After that got fixed (#12462) the !Modelbackend will return False always for obj!=None. This means that as soon as a user updates his ModelAdmin to supply obj to the backends he will have to use a rowlevel-backend (Those who don't want to use row level perms could write a dummy backend which passes the check to the ModelBackend but without passing the obj to the ModelBackend).
follow-up: 9 comment:8 by , 14 years ago
New Django user here, I ran into this problem. The proper fix to this, IMHO, is to use some logic like this:
if **the user object supports two arguments***:
return request.user.has_perm(perm, obj)
else:
return request.user.has_perm(perm)
The key is a test to figure out if the user object supports the two-argument version of perm.
We could test it by trying to call the two-argument version, and if an exception is thrown, reverting to the one-argument version. This of course would require checking to make sure the exception was thrown by our initial call, re-raising exceptions that come from user code.
But we don't have to be that complicated. There is a built-in Python module to solve this problem, the inspect module. In particular, inspect.getargs. So I am thinking something like this:
args, varargs, varkw = inspect.getargs(user.has_perm)
if len(args) >= 2 or varargs is not None:
return request.user.has_perm(perm, obj)
else:
return request.user.has_perm(perm)
The only concern is whether inspect is portable to all the Python environments Django must support (e.g. Jython). But that is why testing frameworks were invented, we just need to write a test with a single-argument-only backend and see if the test fails in any supported environment :)
The really proper fix to this is to deprecate the one-argument call and unconditionally call the two-argument version.

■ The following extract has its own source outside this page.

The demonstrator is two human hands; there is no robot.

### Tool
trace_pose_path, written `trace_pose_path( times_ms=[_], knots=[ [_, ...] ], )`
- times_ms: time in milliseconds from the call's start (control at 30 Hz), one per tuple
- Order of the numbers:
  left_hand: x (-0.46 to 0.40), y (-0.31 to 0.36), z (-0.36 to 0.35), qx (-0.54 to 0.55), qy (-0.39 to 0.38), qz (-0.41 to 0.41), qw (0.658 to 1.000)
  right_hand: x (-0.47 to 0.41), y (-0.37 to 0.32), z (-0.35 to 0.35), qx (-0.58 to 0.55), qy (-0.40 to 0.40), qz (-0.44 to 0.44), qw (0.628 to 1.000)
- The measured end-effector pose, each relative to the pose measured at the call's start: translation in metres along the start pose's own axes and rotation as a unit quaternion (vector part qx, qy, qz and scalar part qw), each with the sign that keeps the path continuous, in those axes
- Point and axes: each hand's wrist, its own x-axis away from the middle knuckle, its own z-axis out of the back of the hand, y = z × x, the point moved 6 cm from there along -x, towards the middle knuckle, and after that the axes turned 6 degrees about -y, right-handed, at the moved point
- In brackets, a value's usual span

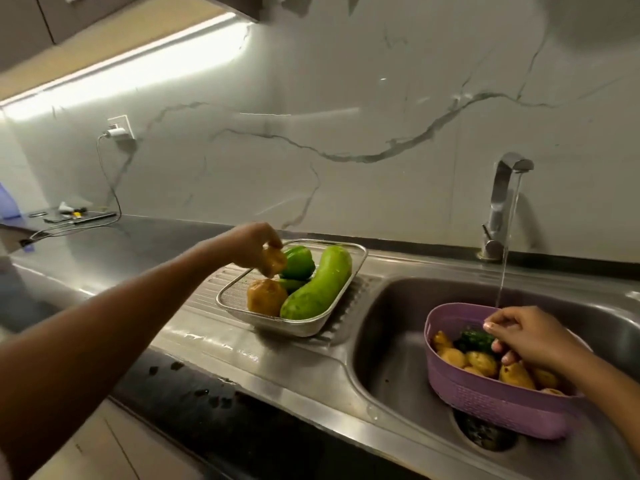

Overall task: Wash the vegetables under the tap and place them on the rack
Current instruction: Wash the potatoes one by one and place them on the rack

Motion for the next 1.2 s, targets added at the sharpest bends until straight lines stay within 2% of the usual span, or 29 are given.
trace_pose_path(
  times_ms=[167,367,467,533,667,800,933,1000,1100,1200],
  knots=[
    [-0.003,-0.029,-0.007,-0.012,0.000,-0.011,1.000,0.000,0.002,-0.003,0.006,-0.012,-0.004,1.000],
    [-0.012,-0.030,-0.018,0.011,-0.125,-0.049,0.991,0.000,0.004,-0.001,0.006,-0.020,-0.009,1.000],
    [-0.011,-0.029,-0.020,0.007,-0.145,-0.036,0.989,-0.001,0.004,0.000,0.008,-0.016,-0.009,1.000],
    [-0.012,-0.020,-0.014,-0.007,-0.085,-0.043,0.995,-0.002,0.005,0.003,0.006,-0.004,-0.009,1.000],
    [-0.005,0.045,0.005,0.034,0.119,-0.125,0.984,-0.004,0.012,0.013,0.002,0.045,-0.017,0.999],
    [0.002,0.151,-0.006,0.083,0.153,-0.211,0.962,-0.004,0.023,0.025,0.001,0.084,-0.033,0.996],
    [-0.010,0.254,-0.047,0.123,0.096,-0.279,0.948,-0.001,0.036,0.041,-0.021,0.126,-0.047,0.991],
    [-0.023,0.296,-0.080,0.136,0.036,-0.285,0.948,-0.002,0.041,0.045,-0.023,0.133,-0.052,0.989],
    [-0.042,0.344,-0.145,0.113,-0.086,-0.252,0.957,-0.004,0.044,0.047,-0.004,0.133,-0.062,0.989],
    [-0.055,0.364,-0.205,0.111,-0.164,-0.182,0.963,-0.009,0.047,0.042,0.038,0.117,-0.091,0.988]
  ],
)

It should be put on the list for Django 2.0 or the next release with backwards-compatibility-breaking changes.
comment:9 by , 14 years ago
Replying to virtual:
The really proper fix to this is to deprecate the one-argument call and unconditionally call the two-argument version. It should be put on the list for Django 2.0 or the next release with backwards-compatibility-breaking changes.

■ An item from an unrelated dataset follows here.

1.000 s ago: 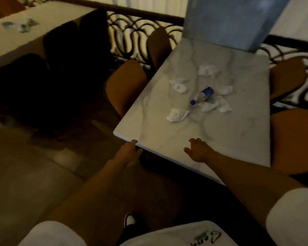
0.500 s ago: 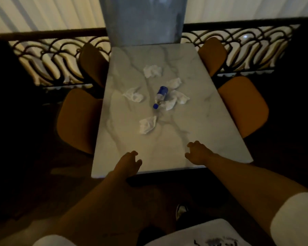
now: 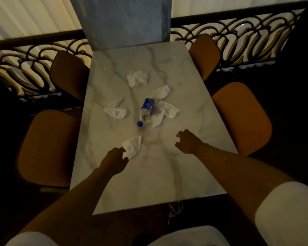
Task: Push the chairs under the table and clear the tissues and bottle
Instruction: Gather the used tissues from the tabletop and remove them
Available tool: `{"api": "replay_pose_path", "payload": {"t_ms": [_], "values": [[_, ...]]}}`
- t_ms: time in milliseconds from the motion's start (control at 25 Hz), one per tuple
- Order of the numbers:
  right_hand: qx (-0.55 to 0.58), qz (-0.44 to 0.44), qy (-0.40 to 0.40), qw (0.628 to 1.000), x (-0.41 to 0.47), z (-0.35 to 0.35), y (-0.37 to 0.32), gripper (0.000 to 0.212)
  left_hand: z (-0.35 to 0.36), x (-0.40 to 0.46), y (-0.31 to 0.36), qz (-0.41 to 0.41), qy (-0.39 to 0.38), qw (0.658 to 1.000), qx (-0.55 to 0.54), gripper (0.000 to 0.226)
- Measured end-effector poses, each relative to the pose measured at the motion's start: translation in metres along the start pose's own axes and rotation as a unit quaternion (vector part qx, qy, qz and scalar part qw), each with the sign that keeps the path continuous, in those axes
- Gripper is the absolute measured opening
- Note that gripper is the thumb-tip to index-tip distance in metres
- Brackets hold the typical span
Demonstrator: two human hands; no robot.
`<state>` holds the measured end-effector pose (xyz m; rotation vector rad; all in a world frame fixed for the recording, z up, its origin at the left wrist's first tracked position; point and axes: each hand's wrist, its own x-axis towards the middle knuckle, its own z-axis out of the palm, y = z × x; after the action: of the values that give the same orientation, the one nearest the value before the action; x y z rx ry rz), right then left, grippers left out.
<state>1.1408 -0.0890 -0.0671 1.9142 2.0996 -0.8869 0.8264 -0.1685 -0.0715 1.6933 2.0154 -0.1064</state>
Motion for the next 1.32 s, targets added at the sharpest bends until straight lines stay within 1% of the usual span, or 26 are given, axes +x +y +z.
{"api": "replay_pose_path", "payload": {"t_ms": [200,360,520,600,720,800,880,960,1040,1120,1200,1320], "values": [[-0.021,-0.025,-0.007,0.999,0.052,-0.018,-0.004,0.048,-0.009,0.037,0.018,-0.027,-0.004,1.000,0.007,0.046],[-0.069,-0.041,-0.028,0.996,0.080,-0.021,-0.013,0.048,-0.012,0.058,0.016,-0.036,-0.025,0.999,0.018,0.054],[-0.061,-0.036,-0.022,0.997,0.097,-0.016,-0.027,0.047,-0.008,0.081,0.011,-0.019,-0.021,0.999,0.026,0.056],[-0.042,-0.022,-0.026,0.999,0.100,-0.012,-0.033,0.053,-0.003,0.090,0.013,-0.017,-0.032,0.999,0.031,0.058],[-0.016,0.002,-0.037,0.999,0.100,-0.008,-0.039,0.067,0.012,0.097,0.020,-0.025,-0.073,0.996,0.039,0.070],[-0.016,0.011,-0.036,0.999,0.100,-0.005,-0.044,0.068,0.023,0.097,0.020,-0.013,-0.095,0.995,0.036,0.072],[-0.025,0.011,-0.022,0.999,0.102,-0.004,-0.048,0.063,0.032,0.095,0.015,0.008,-0.097,0.994,0.048,0.068],[-0.038,0.000,-0.004,0.999,0.107,-0.001,-0.053,0.056,0.035,0.092,0.011,0.013,-0.085,0.995,0.044,0.054],[-0.043,-0.019,0.025,0.999,0.117,0.001,-0.061,0.049,0.034,0.089,0.006,0.005,-0.080,0.996,0.029,0.038],[-0.037,-0.033,0.055,0.997,0.130,0.002,-0.073,0.047,0.029,0.087,0.000,-0.020,-0.077,0.997,0.010,0.031],[-0.036,-0.030,0.068,0.997,0.144,0.006,-0.087,0.054,0.020,0.085,-0.007,-0.038,-0.062,0.997,0.001,0.031],[-0.040,-0.014,0.053,0.998,0.157,0.020,-0.101,0.070,0.008,0.090,-0.020,-0.048,-0.029,0.998,0.007,0.027]]}}
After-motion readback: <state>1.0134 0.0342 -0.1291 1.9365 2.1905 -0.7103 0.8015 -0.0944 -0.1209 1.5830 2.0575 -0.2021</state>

That's already handled by the current code (see: http://code.djangoproject.com/browser/django/trunk/django/contrib/auth/models.py#L148 and http://code.djangoproject.com/browser/django/trunk/django/contrib/auth/__init__.py#L10). Actually I don't see what your "fix" is supposed to fix, the user currently supports an optional obj parameter for all methods (at least those where it makes sense).
comment:10 by , 14 years ago
| Resolution: | → fixed |
|---|---|
| Status: | new → closed |
Now that I see http://groups.google.com/group/django-users/browse_thread/thread/4c927ef1a679e417?hl=en I realize these methods are placeholders for user-provided sub-classes to implement these per-model instance checks.
Will upload a patch for the docstrings (to make clear these methods are intended to be overridden for users with advanced needs just like it is done in other ModelAdmin methods' docstrings and to make clear the
objargument isn't used in the base implementation) shortly.